MK Sofer: LGBT community perpetrates 'violence'

Newly ascendant anti-LGBT MK says he will seek to ban Jerusalem Pride Parade

Noam head Avi Maoz looking for way to outlaw annual march he deems offensive, also plans to roll back ban on debunked gay conversion therapy

Michael Horovitz is a breaking news editor at The Times of Israel

Thousands of people take part in the annual Gay Pride Parade in Jerusalem, June 3, 2021. (Olivier Fitoussi/Flash90)
Thousands of people take part in the annual Gay Pride Parade in Jerusalem, June 3, 2021. (Olivier Fitoussi/Flash90)

MK Avi Maoz said on Thursday that he would work to legally abolish an annual Pride Parade in Jerusalem, as the far-right Religious Zionism party made plans to throw its weight around after becoming the third largest Knesset party in Tuesday’s vote.

Maoz, head of the anti-LGBT Noam faction which ran as part of Religious Zionism, told Army Radio that his party would “investigate canceling the pride parade from a legal point of view.”

He claimed the yearly celebration was meant as a “provocation,” describing it as offensive.

“It is illegal for a person to walk naked in the street. There is no public participation without limits. What a person does in his private home is their business and I don’t intend on getting involved,” Maoz said.

He also indicated that he would seek to roll back a Health Ministry ban on so-called conversion therapy, allowing “psychological advice for those who don’t want to be gay.”

Health officials around the world say that conversion therapy is scientifically dubious and possibly dangerous, with major health organizations pointing to what they term pseudo-scientific methods and the treatment of homosexuality as a mental illness.

Approximately 7,000 people march in the annual Jerusalem Pride Parade, which has taken place nearly annually for nearly two decades. While largely accepted by residents, it is often accompanied by protests from religious hardliners, and there have been two stabbing attacks, both by the same perpetrator, first in 2005 and a second fatal assault in 2015.

MK Avi Maoz speaks during a plenum session in the assembly hall of the Knesset on December 15, 2021. (Arie Leib Abrams/Flash90)

The religious extremist Lehava group, allied with Religious Zionism MK Itamar Ben Gvir, holds yearly protests alongside the parade and in 2006, Religious Zionism head Bezalel Smotrich co-organized a “beast march” in Jerusalem, in which religious opponents of the Pride March walked with donkeys in order to mock the parade.

Noam burst onto the political scene in 2019 with a series of provocative highway billboards and video ads with the slogan “Israel chooses to be normal.” It merged into Religious Zionism, alongside Otzma Yehudit, under intense pressure from Netanyahu before the 2021 election. Last year, Maoz became the first representative of his party in the Knesset.

The far-right Religious Zionism slate soared to 14 seats in the November 1 election and is expected to be a crucial partner in a governing coalition led by Likud chair Benjamin Netanyahu.

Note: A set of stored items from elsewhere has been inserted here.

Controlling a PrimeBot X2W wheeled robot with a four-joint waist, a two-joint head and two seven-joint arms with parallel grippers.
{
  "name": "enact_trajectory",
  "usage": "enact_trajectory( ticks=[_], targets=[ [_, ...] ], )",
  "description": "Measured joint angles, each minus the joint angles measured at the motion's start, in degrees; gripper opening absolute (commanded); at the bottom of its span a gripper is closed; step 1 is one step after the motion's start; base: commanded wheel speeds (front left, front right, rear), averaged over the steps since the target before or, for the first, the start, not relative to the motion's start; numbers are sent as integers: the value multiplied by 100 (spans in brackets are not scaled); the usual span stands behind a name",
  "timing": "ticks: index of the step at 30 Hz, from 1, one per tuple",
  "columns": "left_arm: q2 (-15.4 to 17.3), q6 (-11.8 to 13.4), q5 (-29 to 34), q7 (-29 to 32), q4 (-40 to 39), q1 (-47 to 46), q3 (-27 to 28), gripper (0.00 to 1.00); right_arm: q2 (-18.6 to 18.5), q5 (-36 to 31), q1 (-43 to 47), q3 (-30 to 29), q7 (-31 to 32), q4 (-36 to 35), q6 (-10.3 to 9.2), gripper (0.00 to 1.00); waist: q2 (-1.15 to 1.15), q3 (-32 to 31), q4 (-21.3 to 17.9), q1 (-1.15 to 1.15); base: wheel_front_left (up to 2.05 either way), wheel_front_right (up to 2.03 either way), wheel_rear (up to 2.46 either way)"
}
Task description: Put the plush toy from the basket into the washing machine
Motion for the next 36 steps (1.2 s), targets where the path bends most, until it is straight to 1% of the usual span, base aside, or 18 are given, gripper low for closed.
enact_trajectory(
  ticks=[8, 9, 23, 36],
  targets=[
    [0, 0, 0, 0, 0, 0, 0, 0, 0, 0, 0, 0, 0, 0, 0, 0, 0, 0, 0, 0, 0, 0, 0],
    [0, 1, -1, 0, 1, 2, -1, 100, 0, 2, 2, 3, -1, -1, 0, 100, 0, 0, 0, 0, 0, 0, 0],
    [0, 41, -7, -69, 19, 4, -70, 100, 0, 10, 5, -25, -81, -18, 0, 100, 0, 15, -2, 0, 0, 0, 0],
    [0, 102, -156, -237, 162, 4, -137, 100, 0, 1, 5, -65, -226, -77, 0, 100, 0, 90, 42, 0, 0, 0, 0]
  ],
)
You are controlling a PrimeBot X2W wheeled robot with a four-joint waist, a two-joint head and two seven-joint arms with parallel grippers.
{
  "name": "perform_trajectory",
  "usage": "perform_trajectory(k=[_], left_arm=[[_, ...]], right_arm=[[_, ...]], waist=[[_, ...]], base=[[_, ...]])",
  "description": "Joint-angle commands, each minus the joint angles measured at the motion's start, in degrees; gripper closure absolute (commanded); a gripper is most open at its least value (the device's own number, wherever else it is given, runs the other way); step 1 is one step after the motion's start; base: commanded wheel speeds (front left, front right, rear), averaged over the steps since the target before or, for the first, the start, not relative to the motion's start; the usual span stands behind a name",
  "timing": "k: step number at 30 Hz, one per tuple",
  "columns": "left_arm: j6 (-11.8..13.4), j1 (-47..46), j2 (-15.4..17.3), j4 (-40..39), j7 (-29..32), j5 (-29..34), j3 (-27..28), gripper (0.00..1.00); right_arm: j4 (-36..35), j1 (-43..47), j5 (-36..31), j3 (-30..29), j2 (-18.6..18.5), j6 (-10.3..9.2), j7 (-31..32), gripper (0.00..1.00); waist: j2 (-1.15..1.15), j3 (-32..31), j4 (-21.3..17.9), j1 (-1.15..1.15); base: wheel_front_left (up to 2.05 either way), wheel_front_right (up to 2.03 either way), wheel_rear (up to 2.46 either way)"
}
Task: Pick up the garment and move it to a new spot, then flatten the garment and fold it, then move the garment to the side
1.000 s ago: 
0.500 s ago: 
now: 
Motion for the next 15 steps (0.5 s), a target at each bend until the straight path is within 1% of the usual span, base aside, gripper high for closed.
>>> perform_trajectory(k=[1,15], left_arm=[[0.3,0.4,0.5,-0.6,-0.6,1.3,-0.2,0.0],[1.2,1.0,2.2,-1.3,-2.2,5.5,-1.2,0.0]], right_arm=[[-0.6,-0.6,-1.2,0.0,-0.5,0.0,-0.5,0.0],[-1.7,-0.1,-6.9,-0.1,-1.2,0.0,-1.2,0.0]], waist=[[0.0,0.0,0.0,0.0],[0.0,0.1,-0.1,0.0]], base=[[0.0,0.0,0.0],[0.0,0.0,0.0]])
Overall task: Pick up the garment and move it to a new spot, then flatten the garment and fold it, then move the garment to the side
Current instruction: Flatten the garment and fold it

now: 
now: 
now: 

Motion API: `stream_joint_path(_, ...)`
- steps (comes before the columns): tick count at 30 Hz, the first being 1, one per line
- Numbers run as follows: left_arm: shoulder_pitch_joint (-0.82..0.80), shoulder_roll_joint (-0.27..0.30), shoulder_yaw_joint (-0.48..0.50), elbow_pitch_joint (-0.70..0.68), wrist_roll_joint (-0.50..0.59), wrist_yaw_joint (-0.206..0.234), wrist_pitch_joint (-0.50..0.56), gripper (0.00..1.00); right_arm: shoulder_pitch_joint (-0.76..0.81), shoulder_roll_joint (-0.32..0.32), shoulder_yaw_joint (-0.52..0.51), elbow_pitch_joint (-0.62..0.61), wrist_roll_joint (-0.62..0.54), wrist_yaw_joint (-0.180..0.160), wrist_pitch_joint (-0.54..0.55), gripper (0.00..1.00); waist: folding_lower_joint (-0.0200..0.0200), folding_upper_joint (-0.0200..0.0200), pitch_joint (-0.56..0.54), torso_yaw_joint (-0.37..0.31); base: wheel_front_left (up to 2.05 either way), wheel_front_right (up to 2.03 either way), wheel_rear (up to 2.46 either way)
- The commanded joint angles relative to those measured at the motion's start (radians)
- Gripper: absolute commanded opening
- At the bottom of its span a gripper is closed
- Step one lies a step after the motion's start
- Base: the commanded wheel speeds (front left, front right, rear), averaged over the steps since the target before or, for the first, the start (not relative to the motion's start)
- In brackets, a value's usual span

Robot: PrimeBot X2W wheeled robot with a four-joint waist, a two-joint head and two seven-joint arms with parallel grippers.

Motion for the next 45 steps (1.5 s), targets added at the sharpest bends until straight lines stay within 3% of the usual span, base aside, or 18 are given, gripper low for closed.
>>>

Right-wing activists demonstrate against the annual Gay Pride parade in Jerusalem, on June 3, 2021. (Noam Revkin Fenton/Flash90)

Maoz’s views on the Jerusalem parade were also expressed by Religious Zionism MK Orit Strock earlier on Thursday, who told the Channel 12 network: “Regardless of pride, there shouldn’t be marches of people walking down the street naked or half naked.”

Additionally, Religious Zionism MK Ofir Sofer accused the LGBT community of perpetrating “violence” during an interview on the Channel 13 network.

When pressed by the interviewer on what he meant, Sofer said: “Violence means an inability to express an opinion, inability …  to speak truthfully on this issue.”

Times of Israel staff contributed to this report.